*Activity:*
The records that follow must be transcribed exactly, each one in full.

[Collection entries]
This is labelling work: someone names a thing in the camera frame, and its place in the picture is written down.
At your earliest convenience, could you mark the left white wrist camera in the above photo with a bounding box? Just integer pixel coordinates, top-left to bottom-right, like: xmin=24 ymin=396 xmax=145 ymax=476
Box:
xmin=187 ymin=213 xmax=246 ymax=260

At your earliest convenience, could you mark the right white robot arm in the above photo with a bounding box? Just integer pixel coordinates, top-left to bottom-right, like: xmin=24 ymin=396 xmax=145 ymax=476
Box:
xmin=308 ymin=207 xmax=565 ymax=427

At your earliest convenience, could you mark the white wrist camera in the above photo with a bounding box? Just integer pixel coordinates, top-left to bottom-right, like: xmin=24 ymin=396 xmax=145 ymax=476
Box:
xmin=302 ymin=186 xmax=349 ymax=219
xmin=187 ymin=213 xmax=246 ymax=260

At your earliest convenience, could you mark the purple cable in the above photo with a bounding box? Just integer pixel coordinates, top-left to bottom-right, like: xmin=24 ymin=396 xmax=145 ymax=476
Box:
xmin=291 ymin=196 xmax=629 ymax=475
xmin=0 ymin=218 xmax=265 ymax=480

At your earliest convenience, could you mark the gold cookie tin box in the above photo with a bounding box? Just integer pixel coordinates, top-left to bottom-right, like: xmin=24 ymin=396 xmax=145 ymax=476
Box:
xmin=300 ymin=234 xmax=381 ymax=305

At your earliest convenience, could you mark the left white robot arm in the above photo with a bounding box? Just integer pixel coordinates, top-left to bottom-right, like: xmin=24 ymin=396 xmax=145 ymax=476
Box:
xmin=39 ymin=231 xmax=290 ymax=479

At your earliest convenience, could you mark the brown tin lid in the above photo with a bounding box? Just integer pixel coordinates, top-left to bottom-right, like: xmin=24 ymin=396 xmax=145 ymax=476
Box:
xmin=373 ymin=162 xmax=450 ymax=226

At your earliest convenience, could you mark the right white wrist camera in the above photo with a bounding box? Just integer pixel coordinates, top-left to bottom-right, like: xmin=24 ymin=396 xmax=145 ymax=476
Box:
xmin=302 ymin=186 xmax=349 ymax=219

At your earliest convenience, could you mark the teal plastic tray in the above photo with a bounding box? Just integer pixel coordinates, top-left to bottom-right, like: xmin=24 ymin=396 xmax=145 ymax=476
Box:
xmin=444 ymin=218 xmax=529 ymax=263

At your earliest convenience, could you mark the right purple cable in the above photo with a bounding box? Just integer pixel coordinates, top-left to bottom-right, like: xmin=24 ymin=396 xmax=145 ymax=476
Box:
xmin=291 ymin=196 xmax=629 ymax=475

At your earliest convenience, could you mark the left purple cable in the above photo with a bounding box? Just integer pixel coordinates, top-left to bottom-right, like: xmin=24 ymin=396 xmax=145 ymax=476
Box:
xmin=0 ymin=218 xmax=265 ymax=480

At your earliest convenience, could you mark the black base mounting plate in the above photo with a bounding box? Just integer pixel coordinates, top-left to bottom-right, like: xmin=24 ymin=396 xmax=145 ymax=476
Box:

*Response to the task:*
This is labelling work: someone names a thing in the camera frame, and its place in the picture is written down.
At your earliest convenience, could you mark the left white wrist camera in the above photo with a bounding box? Just integer pixel coordinates, top-left to bottom-right, like: xmin=24 ymin=396 xmax=145 ymax=476
Box:
xmin=187 ymin=213 xmax=246 ymax=260

At your earliest convenience, could you mark the right white robot arm in the above photo with a bounding box? Just integer pixel coordinates, top-left to bottom-right, like: xmin=24 ymin=396 xmax=145 ymax=476
Box:
xmin=308 ymin=207 xmax=565 ymax=427

At your earliest convenience, could you mark the white wrist camera in the above photo with a bounding box? Just integer pixel coordinates, top-left to bottom-right, like: xmin=24 ymin=396 xmax=145 ymax=476
Box:
xmin=302 ymin=186 xmax=349 ymax=219
xmin=187 ymin=213 xmax=246 ymax=260

At your earliest convenience, could you mark the purple cable in the above photo with a bounding box? Just integer pixel coordinates, top-left to bottom-right, like: xmin=24 ymin=396 xmax=145 ymax=476
Box:
xmin=291 ymin=196 xmax=629 ymax=475
xmin=0 ymin=218 xmax=265 ymax=480

At your earliest convenience, could you mark the gold cookie tin box in the above photo with a bounding box? Just integer pixel coordinates, top-left to bottom-right, like: xmin=24 ymin=396 xmax=145 ymax=476
Box:
xmin=300 ymin=234 xmax=381 ymax=305

At your earliest convenience, could you mark the left white robot arm in the above photo with a bounding box? Just integer pixel coordinates, top-left to bottom-right, like: xmin=24 ymin=396 xmax=145 ymax=476
Box:
xmin=39 ymin=231 xmax=290 ymax=479

At your earliest convenience, could you mark the brown tin lid in the above photo with a bounding box? Just integer pixel coordinates, top-left to bottom-right, like: xmin=24 ymin=396 xmax=145 ymax=476
Box:
xmin=373 ymin=162 xmax=450 ymax=226

At your earliest convenience, could you mark the right white wrist camera in the above photo with a bounding box? Just integer pixel coordinates, top-left to bottom-right, like: xmin=24 ymin=396 xmax=145 ymax=476
Box:
xmin=302 ymin=186 xmax=349 ymax=219

At your earliest convenience, could you mark the teal plastic tray in the above photo with a bounding box? Just integer pixel coordinates, top-left to bottom-right, like: xmin=24 ymin=396 xmax=145 ymax=476
Box:
xmin=444 ymin=218 xmax=529 ymax=263

At your earliest convenience, could you mark the right purple cable in the above photo with a bounding box? Just integer pixel coordinates, top-left to bottom-right, like: xmin=24 ymin=396 xmax=145 ymax=476
Box:
xmin=291 ymin=196 xmax=629 ymax=475

At your earliest convenience, could you mark the left purple cable in the above photo with a bounding box? Just integer pixel coordinates, top-left to bottom-right, like: xmin=24 ymin=396 xmax=145 ymax=476
Box:
xmin=0 ymin=218 xmax=265 ymax=480

At your earliest convenience, could you mark the black base mounting plate in the above photo with a bounding box? Just integer pixel coordinates, top-left to bottom-right, like: xmin=24 ymin=396 xmax=145 ymax=476
Box:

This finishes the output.